The Circular Economy is one of the big trends industrial trends of the new century – or at least it will be. The graph above demonstrates the main reason why.

Over the past century, advances in technology and cheap global transport has pushed down the price of raw materials for industry. That has come to an abrupt end as rising demand from developing countries coincides with the peaking of conventional oil production and the depletion of other key resources.

Increasingly, stewarding resources for the future is not just a sustainability policy, but good business sense. New business models are emerging that focus on creating things for re-use or recycling, and existing businesses are adapting to lower their resource costs. The more materials-intensive the business, the greater the incentive to keep circulating resources rather than losing them into waste streams.

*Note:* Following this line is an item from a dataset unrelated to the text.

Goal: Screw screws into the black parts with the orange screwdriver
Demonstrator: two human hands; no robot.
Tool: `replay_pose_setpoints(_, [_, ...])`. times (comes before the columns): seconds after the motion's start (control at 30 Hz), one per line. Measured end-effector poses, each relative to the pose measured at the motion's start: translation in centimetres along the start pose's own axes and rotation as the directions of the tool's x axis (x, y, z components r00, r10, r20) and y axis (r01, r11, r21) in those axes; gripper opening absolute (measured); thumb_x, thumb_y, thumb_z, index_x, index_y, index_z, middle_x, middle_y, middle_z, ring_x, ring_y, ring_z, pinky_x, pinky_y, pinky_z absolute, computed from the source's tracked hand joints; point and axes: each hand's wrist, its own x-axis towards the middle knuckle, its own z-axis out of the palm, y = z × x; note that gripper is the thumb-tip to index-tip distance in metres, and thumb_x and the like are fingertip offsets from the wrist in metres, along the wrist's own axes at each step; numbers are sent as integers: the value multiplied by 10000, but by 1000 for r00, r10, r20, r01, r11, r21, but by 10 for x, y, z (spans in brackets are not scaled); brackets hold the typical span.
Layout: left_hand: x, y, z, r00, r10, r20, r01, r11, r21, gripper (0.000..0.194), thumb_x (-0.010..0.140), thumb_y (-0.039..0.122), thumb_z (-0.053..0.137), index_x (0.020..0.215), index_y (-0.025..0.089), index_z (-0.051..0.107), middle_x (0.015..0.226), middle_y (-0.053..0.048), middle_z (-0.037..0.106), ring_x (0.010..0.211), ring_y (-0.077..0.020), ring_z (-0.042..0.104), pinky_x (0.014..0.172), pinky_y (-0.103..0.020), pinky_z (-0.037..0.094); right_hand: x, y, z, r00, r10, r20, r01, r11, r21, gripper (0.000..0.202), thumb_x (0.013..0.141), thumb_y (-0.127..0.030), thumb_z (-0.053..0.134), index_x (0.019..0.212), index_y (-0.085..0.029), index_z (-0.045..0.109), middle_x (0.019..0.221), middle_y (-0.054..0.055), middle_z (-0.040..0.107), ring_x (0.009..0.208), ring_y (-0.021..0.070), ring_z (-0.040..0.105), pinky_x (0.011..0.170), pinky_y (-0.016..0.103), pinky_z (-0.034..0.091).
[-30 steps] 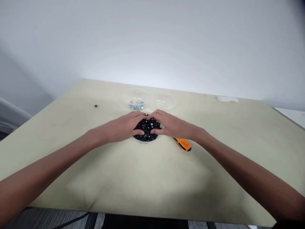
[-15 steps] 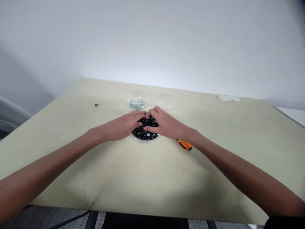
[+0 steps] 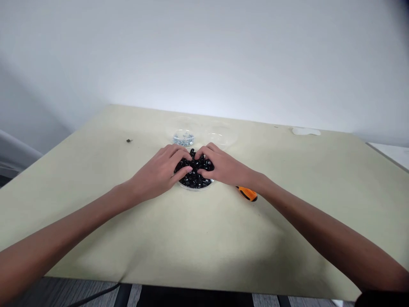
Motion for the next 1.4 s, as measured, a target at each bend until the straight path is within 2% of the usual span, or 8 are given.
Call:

  1. Resource crunch – the risks to business | Make Wealth History - February 10, 2014

    […] As I posted last week, rapid development in many parts of the world has led to soaring demand for metals and minerals. Prices have risen to record highs, and suppliers are scrabbling to keep up with demand. They can only keep up for so long, and the Critical Materials Institute foresees shortages of some metals as early as 2016. Heady days for mining companies, but a real challenge to those who need the copper or tantalum for their business. […]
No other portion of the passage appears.